To start contributing, see our [Contributing Guide](CONTRIBUTING.md).

### Development Setup

To set up Trackio for development, clone this repo and run:

```bash
pip install -e ".[dev,tensorboard]"
```

## Forking Trackio

Trackio is designed to be extremely forkable. The codebase is **not** Python-only: the **backend** lives in Python (SQLite, Gradio API, CLI), and the **dashboard** is **Svelte 5** under `trackio/frontend/` (with a production build bundled into the Python package). UI controls that mirror Gradio are implemented using **Gradio’s component source** as a starting point. You can fork the repo, change Python, frontend, or both (e.g. new dashboard pages, metrics, API routes), and see updates when running locally after installing in editable mode and rebuilding the frontend where needed.

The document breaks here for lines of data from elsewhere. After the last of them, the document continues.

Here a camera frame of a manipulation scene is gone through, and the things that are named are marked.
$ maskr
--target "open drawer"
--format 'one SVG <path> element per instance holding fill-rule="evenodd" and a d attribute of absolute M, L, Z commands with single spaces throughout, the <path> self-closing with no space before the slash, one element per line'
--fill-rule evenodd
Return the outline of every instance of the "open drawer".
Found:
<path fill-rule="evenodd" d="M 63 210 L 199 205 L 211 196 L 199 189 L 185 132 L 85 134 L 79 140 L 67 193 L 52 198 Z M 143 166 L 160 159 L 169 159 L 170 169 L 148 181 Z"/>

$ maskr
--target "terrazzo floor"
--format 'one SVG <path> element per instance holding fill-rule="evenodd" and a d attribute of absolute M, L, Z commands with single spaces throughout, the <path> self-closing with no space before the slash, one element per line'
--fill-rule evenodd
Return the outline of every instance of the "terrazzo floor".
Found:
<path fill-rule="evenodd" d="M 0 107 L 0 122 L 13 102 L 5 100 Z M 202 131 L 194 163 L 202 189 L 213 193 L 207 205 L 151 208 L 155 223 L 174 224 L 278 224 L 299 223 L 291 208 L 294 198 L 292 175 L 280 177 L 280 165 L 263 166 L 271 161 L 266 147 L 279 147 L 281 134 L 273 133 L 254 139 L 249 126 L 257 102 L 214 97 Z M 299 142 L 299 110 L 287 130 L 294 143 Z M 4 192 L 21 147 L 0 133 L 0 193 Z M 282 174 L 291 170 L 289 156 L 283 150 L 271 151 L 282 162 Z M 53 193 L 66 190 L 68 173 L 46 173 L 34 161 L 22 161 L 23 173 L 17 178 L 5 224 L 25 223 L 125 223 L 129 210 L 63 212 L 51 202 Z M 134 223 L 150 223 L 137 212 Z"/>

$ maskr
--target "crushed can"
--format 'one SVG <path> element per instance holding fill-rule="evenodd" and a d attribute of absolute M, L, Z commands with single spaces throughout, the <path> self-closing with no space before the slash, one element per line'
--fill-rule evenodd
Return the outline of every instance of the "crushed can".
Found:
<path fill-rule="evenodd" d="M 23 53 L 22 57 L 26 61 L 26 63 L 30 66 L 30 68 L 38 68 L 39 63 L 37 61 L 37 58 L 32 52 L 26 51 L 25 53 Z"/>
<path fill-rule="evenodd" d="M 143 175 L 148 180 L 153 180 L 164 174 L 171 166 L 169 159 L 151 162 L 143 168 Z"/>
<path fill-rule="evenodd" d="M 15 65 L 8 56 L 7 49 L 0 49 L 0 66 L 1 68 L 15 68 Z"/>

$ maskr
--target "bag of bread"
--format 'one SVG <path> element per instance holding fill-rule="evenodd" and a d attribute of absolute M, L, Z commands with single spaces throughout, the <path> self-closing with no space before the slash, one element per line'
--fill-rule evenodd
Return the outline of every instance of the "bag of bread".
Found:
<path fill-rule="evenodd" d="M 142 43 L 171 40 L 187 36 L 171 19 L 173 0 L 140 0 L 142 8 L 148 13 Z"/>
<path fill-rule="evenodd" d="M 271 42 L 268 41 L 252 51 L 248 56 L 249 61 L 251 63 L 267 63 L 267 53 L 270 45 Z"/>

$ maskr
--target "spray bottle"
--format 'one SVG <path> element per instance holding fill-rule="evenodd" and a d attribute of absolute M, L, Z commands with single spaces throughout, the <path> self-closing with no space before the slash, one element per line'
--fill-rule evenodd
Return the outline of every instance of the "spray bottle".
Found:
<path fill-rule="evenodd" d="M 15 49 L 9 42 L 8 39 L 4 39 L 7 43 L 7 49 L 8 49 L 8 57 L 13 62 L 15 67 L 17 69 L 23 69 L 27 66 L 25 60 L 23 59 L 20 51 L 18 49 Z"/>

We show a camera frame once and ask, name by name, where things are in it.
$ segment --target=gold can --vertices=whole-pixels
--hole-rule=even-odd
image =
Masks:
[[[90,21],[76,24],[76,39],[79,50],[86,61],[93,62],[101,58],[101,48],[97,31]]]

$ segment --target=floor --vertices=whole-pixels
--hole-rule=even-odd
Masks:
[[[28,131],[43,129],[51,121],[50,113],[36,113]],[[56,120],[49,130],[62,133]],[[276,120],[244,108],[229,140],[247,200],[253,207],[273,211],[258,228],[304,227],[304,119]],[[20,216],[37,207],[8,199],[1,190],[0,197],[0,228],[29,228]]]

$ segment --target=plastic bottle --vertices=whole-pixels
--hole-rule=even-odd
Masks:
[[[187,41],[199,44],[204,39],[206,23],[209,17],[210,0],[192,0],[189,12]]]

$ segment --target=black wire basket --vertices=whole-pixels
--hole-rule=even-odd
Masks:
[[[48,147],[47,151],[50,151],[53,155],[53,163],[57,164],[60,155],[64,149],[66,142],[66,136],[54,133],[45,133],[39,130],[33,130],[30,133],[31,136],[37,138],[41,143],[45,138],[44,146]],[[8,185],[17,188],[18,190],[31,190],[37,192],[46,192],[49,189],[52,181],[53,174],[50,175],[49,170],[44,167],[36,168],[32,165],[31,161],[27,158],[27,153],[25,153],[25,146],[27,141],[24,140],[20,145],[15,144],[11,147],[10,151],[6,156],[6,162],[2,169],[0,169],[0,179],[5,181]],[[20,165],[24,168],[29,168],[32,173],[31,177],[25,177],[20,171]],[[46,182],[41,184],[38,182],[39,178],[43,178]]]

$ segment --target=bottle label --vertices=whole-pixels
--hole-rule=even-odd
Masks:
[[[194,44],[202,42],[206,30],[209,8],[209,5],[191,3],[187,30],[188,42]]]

If you deploy your Trackio dashboard to Hugging Face Spaces (by setting a `space_id` in `trackio.init()`), the Space UI reflects **your** checkout of Trackio—including any changes to the Python backend and the built Svelte assets.

To get started, follow the [Contributing Guide](#CONTRIBUTING.md) instructions to set up Trackio locally, then make your changes and run `trackio show` to preview them locally.

## Pronunciation

Trackio is pronounced TRACK-yo, as in "track yo' experiments"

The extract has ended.